For the school year 2009-10 the Missouri Lottery sent $986,162 to Callaway County schools.
That includes $793,260 for Callaway County public elementary and high schools, most of it in the form of aid for bus transportation.
Callaway County elementary and high schools in 2010 received $657,668 from the Missouri Lottery for transportation through the state’s Foundation Transportation fund.
From the Missouri Lottery last year, Callaway County schools received $65,886 based on average daily attendance, $61,538 for early special education, $7,814 in aid to clients with disabilities to help them obtain employment.
In addition to aid to elementary and secondary education, Callaway County students attending college at various colleges and universities in Missouri received $190,902 in Access Missouri scholarships paid for by the Missouri Lottery and another $2,000 in minority teacher scholarships.
All proceeds from Missouri Lottery ticket sales went to the state’s general revenue fund when the lottery was started in 1986. But six years later Missouri voters passed a constitutional amendment earmarking lottery proceeds to benefit only education.
Each year the Missouri legislature determines how lottery proceeds will be allocated. It goes to public elementary, high school and college education throughout the state.
During the 25 years the Missouri Lottery has been in operation, it has contributed more than $3.8 billion to the state of Missouri and public education. Annual lottery contributions comprise about 4 percent of total spending for education in Missouri.
For fiscal year 2011, more than $271 million from Lottery proceeds have been appropriated for education programs in Missouri.
The lottery this year will contribute $117.9 million to the state aid to local schools program under the Foundation Program
High schools in Missouri designated as A+ Schools that meet certain standards received $21.7 million in 2011 from the Missouri Lottery. The lottery funds 97 percent of the total A+ school funding in Missouri.
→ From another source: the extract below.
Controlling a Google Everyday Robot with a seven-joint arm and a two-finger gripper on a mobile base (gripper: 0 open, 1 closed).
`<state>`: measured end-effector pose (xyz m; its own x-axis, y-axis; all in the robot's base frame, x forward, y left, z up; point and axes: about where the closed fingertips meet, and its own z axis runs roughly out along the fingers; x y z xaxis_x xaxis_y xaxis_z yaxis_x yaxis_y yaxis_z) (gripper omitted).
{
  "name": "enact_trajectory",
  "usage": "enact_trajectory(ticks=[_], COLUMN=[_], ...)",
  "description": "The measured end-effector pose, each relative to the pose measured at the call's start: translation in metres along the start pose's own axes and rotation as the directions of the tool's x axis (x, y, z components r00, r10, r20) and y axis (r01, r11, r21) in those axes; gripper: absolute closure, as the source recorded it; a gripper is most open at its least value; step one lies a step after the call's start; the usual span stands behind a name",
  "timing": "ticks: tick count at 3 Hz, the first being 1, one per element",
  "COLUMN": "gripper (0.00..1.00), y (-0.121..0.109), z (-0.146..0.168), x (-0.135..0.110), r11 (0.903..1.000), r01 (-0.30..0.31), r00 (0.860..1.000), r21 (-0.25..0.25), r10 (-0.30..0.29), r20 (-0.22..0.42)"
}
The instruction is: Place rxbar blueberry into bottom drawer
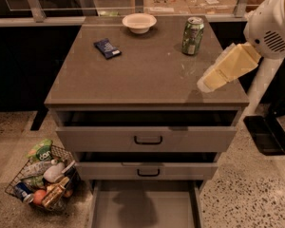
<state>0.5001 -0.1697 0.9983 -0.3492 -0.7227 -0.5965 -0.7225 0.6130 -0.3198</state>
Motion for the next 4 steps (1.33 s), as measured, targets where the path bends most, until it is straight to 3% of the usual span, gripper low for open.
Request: enact_trajectory(ticks=[1,2,3,4], gripper=[0.0,0.0,0.0,0.0], y=[0.02,0.015,0.015,-0.004], z=[0.033,0.029,0.029,0.051], x=[-0.003,-0.028,-0.028,-0.048], r11=[0.9938,0.9894,0.9894,0.9905], r01=[-0.099,-0.14,-0.14,-0.137], r00=[0.985,0.959,0.959,0.947], r21=[-0.05,-0.036,-0.036,-0.015], r10=[0.106,0.145,0.145,0.135], r20=[0.14,0.243,0.243,0.293])
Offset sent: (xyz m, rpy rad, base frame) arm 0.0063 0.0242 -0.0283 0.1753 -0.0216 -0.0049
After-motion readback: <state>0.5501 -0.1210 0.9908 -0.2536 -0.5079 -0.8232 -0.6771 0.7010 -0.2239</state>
Students who graduate from a designated A+ School may qualify for state-paid assistance to attend any eligible public community college or technical school in the state.
The Missouri Lottery in 2011 will contribute $12 million in Access Missouri scholarships to Missouri students attending colleges in Missouri based on financial need and academic achievement.
In Callaway County last year the Missouri Lottery contributed $986,162 to local schools, $484,831 to county retailers selling lottery tickets and $4.7 million to Callaway County residents who won lottery prizes.
During the 2011 fiscal year the Missouri Lottery also helps fund the state’s public colleges and universities directly with lottery money.
The University of Missouri’s four campuses received $36.9 million, or 9 percent of its entire budget, from the Missouri Lottery.
The amounts received from the Missouri Lottery and the percent of their total annual budget for other public higher education institutions in Missouri are:
• Lincoln University in Jefferson City, $1.55 million, 8 percent.
• Missouri State University in Springfield, $7.7 million, 9 percent.
• University of Central Missouri at Warrensburg, $5 million, 9 percent.
• Southeast Missouri State University at Cape Girardeau, $4.1 million, 9 percent.
• Truman State University at Kirksville, $3.8 million, 9 percent.
• Northwest Missouri State University at Maryville, $2.6 million, 8 percent.
• Missouri Southern State University at Joplin, $2 million, 8 percent.
• Missouri Western State University at St. Joseph, $2 million.
• Harris-Stowe State University at St. Louis, $909,000, 9 percent.
• Linn State Technical College at Linn, $421,000, 8 percent.